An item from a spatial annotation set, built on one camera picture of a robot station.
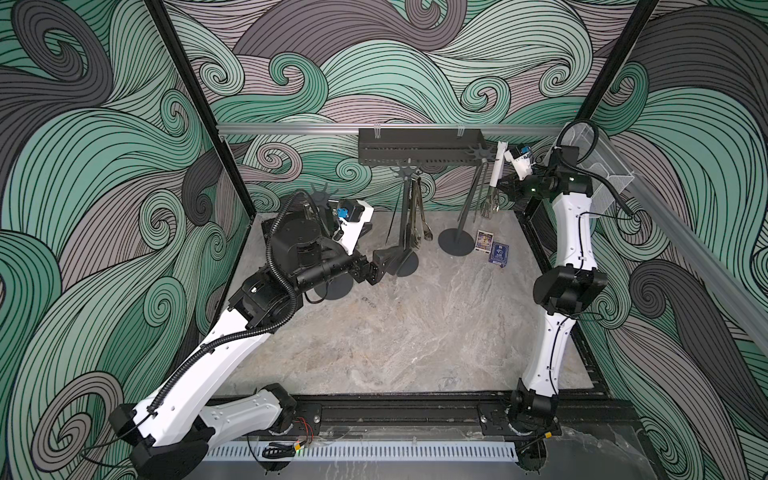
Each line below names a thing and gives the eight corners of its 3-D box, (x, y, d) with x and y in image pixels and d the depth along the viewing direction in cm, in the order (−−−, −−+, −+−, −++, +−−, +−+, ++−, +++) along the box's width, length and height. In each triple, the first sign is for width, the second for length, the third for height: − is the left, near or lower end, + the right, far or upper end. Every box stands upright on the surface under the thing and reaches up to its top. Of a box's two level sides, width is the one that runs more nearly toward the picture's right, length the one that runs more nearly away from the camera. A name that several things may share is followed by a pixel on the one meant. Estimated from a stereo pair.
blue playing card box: (487, 263, 107) (489, 259, 106) (491, 244, 113) (493, 240, 111) (505, 268, 106) (507, 264, 104) (508, 249, 111) (510, 245, 110)
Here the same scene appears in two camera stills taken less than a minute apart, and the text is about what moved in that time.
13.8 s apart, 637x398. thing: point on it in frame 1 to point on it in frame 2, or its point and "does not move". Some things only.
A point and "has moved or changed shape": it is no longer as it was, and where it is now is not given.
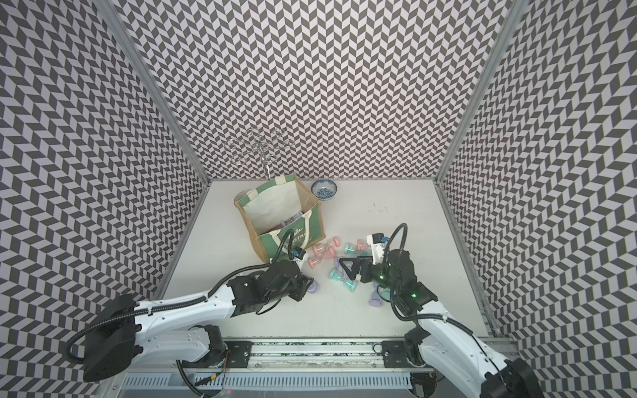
────────────────
Collect each line above holding the string "apart".

Here the same scene appears in two camera stills taken less than a minute apart, and the text is about what moved in that time.
13.8 s apart, 637x398. thing: point on it in frame 1 to point on it in frame 2, or its point and "does not move". Some things only.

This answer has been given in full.